De todas las virtudes clásicas la prudencia es, quizás, la más olvidada, malentendida y necesaria en los tiempos que corren. Para entenderla es indispensable repasar el esquema básico de las actividades humanas, al menos en la perspectiva aristotélica, que es la mía. Distinguimos el campo de la teoría, el de la práctica y el de la producción. La teoría busca la verdad, la práctica el saber actuar recto y la producción un resultado previsible y concreto.
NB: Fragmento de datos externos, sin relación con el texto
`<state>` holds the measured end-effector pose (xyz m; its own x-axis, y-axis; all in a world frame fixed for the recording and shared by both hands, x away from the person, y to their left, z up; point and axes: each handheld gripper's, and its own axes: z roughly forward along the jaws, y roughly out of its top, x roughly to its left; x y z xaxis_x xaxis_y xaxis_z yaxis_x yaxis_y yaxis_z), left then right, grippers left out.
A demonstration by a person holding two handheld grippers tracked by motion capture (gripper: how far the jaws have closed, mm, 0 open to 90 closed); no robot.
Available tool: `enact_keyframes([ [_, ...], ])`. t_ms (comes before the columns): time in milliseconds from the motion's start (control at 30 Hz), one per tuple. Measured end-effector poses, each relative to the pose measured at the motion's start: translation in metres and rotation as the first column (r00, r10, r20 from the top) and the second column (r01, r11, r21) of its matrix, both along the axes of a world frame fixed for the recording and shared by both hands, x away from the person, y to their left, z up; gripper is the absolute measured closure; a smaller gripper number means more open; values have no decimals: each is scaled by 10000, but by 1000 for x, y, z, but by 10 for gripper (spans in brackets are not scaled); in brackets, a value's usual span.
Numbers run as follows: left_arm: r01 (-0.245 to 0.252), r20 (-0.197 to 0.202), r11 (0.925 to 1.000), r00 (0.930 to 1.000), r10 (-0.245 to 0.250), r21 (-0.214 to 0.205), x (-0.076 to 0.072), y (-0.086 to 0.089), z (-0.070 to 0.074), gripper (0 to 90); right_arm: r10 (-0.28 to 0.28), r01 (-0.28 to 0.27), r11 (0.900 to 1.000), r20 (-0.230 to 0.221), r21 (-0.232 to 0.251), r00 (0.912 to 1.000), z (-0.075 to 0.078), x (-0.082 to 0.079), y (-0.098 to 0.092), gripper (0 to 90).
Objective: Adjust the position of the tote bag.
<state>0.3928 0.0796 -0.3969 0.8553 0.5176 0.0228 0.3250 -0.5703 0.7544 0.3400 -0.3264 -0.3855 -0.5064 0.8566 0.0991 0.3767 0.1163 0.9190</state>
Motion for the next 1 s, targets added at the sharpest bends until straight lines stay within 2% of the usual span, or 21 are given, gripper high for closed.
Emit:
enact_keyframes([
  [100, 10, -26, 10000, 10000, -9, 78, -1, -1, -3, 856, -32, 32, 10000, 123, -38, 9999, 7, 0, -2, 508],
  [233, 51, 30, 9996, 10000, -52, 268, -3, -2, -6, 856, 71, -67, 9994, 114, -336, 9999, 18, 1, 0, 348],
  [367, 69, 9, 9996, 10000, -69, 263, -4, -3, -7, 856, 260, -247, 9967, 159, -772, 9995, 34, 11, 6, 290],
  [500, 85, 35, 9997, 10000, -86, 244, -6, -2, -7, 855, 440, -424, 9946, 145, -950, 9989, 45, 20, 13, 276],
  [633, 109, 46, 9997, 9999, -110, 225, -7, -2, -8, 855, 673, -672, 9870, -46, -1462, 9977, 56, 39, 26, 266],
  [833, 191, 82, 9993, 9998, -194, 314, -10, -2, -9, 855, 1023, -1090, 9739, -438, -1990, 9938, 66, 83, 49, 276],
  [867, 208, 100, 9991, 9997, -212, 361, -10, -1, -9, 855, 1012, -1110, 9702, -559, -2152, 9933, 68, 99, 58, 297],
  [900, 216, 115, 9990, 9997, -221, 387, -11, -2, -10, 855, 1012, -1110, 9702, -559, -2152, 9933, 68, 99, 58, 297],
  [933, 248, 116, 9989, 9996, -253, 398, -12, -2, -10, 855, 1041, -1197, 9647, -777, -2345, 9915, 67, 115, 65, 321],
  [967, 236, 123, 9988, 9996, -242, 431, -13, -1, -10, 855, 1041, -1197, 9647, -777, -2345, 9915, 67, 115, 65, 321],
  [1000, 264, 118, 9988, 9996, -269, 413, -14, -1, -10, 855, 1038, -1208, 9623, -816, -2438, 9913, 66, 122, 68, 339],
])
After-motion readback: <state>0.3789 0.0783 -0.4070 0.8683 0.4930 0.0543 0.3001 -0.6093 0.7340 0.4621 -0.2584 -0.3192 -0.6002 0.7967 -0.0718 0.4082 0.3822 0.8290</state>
De la teoría se ocupa la ciencia o el conocimiento en general, de la práctica se ocupa la prudencia, de la producción se ocupa la técnica.
Esta primera distinción permite arrojar luz sobre algunos equívocos que dominan la sociedad contemporánea. Cuando hoy se dice “seamos prácticos” no se habla de prudencia ni de saber actuar; se habla de hacer, ejecutar. La mayoría de nuestros dirigentes no son prácticos, son técnicos; no son prudentes, son habilidosos (en el mejor de los casos). La ciencia puede auxiliar a la prudencia, no la puede remplazar, así que la idea que hemos escuchado en estos días de “seguir a los expertos” sería una falacia —según Aristóteles. Una argumentación más extensa, en la que me apoyo, la dio Moisés Wasserman hace unos meses (“Expertos y políticos”, El Tiempo, 30.04.20).
Si hacemos conciencia de que el 80% o más del mundo físico y el mundo social es materia oscura, algo que no conocemos, entenderemos porqué es tan importante la prudencia. La prudencia en el actuar exige algo que la ciencia no puede dar: autoconocimiento y conocimiento particular del prójimo con el que interactuamos y el caso que tenemos entre manos. Más aún, cada que nos encontramos ante una situación determinada, el azar, la contingencia, lo imprevisible, emergen. Ante ese tipo de cosas —que son las que enfrenta todos los días la persona común, el empresario y el político— las verdades de la ciencia y las recetas de la técnica no bastan, y muchas veces ni siquiera sirven.
San Isidoro de Sevilla relacionó la prudencia con el “ver a los lejos”, pero ¿cómo se puede ver sin ver? Cuando domina la incertidumbre, cuando las cosas se han vuelto caprichosas, el mundo se llena de duendes traviesos y no sabemos qué puede ocurrir, es cuando se necesita la prudencia. Ahí, cuando estamos caminando en la oscuridad, lo único que permite “ver a los lejos” son los valores y los bienes comunes. La ciencia no nos puede decir nada sobre esto y la técnica mucho menos; la técnica tiene que callar cuando los asuntos dejan de ser instrumentales o funcionales.
Las compañías necesarias de la prudencia son el consejo, la deliberación, la diligencia, la constancia y la misericordia. Este es el planteamiento de Tomás de Aquino. La prudencia es enemiga de la temeridad y también lo es de la pasividad y del conformismo.